## What you will do
Your task is to give the listing below back word for word, pictures excluded.

● ● ●

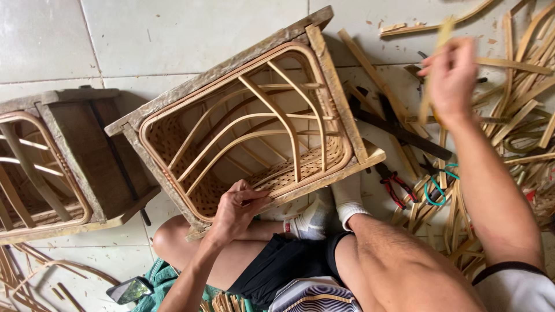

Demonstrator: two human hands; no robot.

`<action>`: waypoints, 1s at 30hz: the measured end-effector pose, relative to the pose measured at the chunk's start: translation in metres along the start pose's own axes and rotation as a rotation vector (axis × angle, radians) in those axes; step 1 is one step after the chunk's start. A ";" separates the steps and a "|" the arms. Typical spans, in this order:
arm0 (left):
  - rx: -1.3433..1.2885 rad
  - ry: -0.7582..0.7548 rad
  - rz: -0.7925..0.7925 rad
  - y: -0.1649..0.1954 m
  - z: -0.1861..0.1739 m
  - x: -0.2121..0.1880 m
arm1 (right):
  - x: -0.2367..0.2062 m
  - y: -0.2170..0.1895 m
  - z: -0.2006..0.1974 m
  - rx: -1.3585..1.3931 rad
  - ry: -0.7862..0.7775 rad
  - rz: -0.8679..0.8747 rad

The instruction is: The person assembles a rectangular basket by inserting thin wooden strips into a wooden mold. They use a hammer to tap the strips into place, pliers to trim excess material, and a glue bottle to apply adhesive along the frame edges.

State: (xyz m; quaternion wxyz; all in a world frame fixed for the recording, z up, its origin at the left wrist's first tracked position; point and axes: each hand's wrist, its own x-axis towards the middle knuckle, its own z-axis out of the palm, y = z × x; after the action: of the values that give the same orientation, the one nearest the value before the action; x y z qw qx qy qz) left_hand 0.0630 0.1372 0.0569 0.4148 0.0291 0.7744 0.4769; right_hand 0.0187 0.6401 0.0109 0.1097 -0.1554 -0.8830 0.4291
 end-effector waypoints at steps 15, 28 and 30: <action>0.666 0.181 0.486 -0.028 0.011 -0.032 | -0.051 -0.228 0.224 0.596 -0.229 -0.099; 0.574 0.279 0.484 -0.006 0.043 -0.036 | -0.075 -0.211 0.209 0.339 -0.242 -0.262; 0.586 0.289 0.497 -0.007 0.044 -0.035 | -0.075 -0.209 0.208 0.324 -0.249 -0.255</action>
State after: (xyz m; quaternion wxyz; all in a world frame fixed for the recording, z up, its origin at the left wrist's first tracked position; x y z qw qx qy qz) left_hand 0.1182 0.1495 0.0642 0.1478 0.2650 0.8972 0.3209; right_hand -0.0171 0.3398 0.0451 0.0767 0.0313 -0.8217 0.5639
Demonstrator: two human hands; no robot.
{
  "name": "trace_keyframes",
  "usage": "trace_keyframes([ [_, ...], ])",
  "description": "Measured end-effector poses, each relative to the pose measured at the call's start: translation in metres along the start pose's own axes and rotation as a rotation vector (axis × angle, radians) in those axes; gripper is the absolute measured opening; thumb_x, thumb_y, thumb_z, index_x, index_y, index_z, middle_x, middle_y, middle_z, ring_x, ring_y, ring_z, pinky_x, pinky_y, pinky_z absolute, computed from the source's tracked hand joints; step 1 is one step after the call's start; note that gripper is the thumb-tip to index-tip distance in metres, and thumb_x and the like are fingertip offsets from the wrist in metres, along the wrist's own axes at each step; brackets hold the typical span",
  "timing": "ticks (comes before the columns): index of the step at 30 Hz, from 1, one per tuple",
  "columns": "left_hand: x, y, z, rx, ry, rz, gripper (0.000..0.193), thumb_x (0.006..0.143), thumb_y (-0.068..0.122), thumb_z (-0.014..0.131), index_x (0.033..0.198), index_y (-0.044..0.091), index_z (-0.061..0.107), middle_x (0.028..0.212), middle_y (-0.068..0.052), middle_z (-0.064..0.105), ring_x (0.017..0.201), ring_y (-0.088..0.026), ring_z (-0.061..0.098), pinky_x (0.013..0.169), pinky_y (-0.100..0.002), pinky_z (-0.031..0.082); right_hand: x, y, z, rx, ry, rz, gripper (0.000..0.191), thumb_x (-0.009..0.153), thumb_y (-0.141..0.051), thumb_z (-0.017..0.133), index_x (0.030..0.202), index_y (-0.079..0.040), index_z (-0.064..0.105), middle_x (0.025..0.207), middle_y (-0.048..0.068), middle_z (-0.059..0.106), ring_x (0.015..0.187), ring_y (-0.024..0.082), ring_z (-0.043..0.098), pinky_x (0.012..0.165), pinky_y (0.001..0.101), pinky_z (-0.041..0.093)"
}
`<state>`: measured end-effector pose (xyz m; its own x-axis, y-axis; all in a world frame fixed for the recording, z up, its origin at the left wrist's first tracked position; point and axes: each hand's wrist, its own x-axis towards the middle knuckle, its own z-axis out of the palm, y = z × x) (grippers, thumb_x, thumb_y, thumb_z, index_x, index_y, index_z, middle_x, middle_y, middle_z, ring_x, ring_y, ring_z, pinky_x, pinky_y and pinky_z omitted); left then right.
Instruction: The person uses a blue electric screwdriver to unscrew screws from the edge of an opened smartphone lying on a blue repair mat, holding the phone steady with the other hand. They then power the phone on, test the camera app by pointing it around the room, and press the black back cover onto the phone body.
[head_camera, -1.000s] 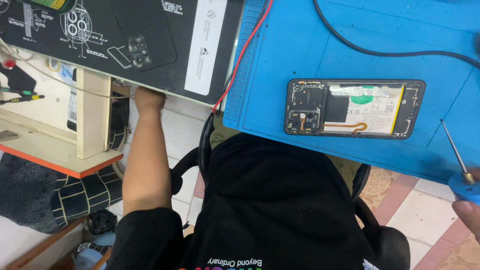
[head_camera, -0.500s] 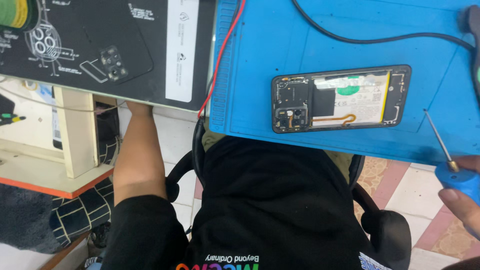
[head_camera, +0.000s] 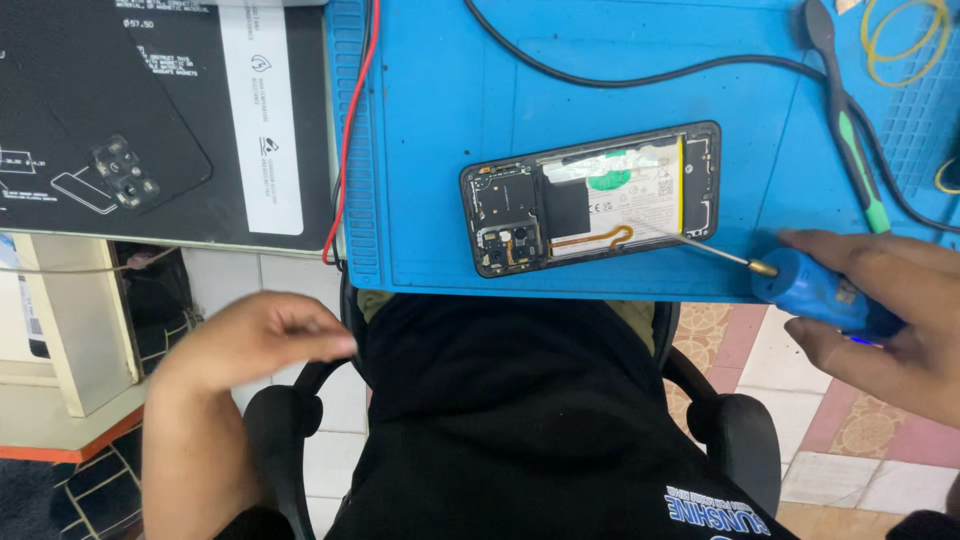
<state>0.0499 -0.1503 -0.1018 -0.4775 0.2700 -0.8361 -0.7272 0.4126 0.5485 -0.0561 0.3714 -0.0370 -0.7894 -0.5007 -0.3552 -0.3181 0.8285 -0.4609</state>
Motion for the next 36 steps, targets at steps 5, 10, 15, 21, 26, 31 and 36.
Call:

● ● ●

## Output for this task
Demonstrator: two human hands; no robot.

`<action>`: waypoints, 1s at 30hz: the measured end-effector pose, relative to the pose measured at the chunk's start: translation in metres along the start pose's own axes and rotation as a rotation vector (axis × angle, radians) in those axes; step 1 is one step after the chunk's start. A ";" separates the steps and a "|" the arms. Typical spans, in this order:
arm0 (left):
  - rx: -1.3433..1.2885 rad
  - ry: -0.7582..0.7548 rad
  - rz: -0.7925..0.7925 rad
  - y: -0.1649..0.1954 m
  - z: -0.1861..0.1739 m
  - x: -0.2121..0.1880 m
arm1 (right):
  - x: -0.2367..0.2062 m
  - y: -0.2170..0.1895 m
  - z: -0.2006..0.1974 m
  - rx: -1.3585..1.3931 rad
  - ry: -0.7862..0.7775 rad
  - rz: -0.8679..0.8747 rad

The instruction is: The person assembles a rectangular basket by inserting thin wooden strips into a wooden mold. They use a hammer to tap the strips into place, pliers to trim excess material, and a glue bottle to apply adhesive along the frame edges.

State: (xyz m; quaternion wxyz; all in a world frame fixed for the recording, z up, its origin at the left wrist's first tracked position; point and axes: each hand's wrist, its own x-axis towards the middle knuckle, its own z-axis out of the palm, y = z × x; after the action: of the values that give the same orientation, the one nearest the value before the action; x y z qw qx qy qz) left_hand 0.0630 0.1372 0.0569 0.4148 0.0291 0.7744 0.4769; right_hand 0.0187 0.6401 0.0109 0.1097 -0.1554 -0.8830 0.4291
 end-effector waypoints at steps 15, 28 and 30: <action>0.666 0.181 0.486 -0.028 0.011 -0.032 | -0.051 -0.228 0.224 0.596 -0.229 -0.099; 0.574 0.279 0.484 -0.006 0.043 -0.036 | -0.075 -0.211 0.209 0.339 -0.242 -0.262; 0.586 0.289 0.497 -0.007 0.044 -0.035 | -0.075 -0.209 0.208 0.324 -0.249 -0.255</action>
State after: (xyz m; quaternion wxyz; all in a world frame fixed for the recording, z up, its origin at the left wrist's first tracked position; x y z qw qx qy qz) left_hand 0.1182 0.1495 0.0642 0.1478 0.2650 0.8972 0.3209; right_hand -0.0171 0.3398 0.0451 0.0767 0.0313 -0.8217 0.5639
Demonstrator: two human hands; no robot.
{
  "name": "trace_keyframes",
  "usage": "trace_keyframes([ [_, ...], ])",
  "description": "Measured end-effector poses, each relative to the pose measured at the call's start: translation in metres along the start pose's own axes and rotation as a rotation vector (axis × angle, radians) in those axes; gripper is the absolute measured opening; thumb_x, thumb_y, thumb_z, index_x, index_y, index_z, middle_x, middle_y, middle_z, ring_x, ring_y, ring_z, pinky_x, pinky_y, pinky_z absolute, computed from the source's tracked hand joints; step 1 is one step after the call's start; note that gripper is the thumb-tip to index-tip distance in metres, and thumb_x and the like are fingertip offsets from the wrist in metres, along the wrist's own axes at each step; brackets hold the typical span",
  "timing": "ticks (comes before the columns): index of the step at 30 Hz, from 1, one per tuple",
  "columns": "left_hand: x, y, z, rx, ry, rz, gripper (0.000..0.193), thumb_x (0.006..0.143), thumb_y (-0.068..0.122), thumb_z (-0.014..0.131), index_x (0.033..0.198), index_y (-0.044..0.091), index_z (-0.061..0.107), middle_x (0.028..0.212), middle_y (-0.068..0.052), middle_z (-0.064..0.105), ring_x (0.017..0.201), ring_y (-0.088..0.026), ring_z (-0.061..0.098), pinky_x (0.013..0.169), pinky_y (-0.100..0.002), pinky_z (-0.031..0.082); right_hand: x, y, z, rx, ry, rz, gripper (0.000..0.191), thumb_x (-0.009..0.153), thumb_y (-0.141..0.051), thumb_z (-0.017..0.133), index_x (0.030..0.202), index_y (-0.079..0.040), index_z (-0.064..0.105), middle_x (0.025..0.207), middle_y (-0.048..0.068), middle_z (-0.059..0.106), ring_x (0.015..0.187), ring_y (-0.024..0.082), ring_z (-0.043..0.098), pinky_x (0.012..0.165), pinky_y (0.001..0.101), pinky_z (-0.041..0.093)"
}
`<state>`: measured end-effector pose (xyz m; its own x-axis, y-axis; all in a world frame fixed for the recording, z up, its origin at the left wrist's first tracked position; point and axes: each hand's wrist, its own x-axis towards the middle knuckle, its own z-axis out of the palm, y = z × x) (grippers, thumb_x, thumb_y, thumb_z, index_x, index_y, index_z, middle_x, middle_y, middle_z, ring_x, ring_y, ring_z, pinky_x, pinky_y and pinky_z omitted); left then right.
Instruction: The person uses a blue electric screwdriver to unscrew screws from the edge of an opened smartphone lying on a blue repair mat, holding the phone steady with the other hand. They then power the phone on, test the camera app by pointing it around the room, and press the black back cover onto the phone body.
[head_camera, -1.000s] 
[head_camera, -0.500s] 
[head_camera, +0.000s] 
<state>0.0499 -0.1503 -0.1018 -0.4775 0.2700 -0.8361 -0.7272 0.4126 0.5485 -0.0561 0.3714 -0.0370 -0.7894 -0.5007 -0.3552 -0.3181 0.8285 -0.4609</state>
Motion for the next 36 steps, targets at steps 5, 10, 15, 21, 26, 31 and 36.
Call:

Besides this answer, the exercise requires nothing else.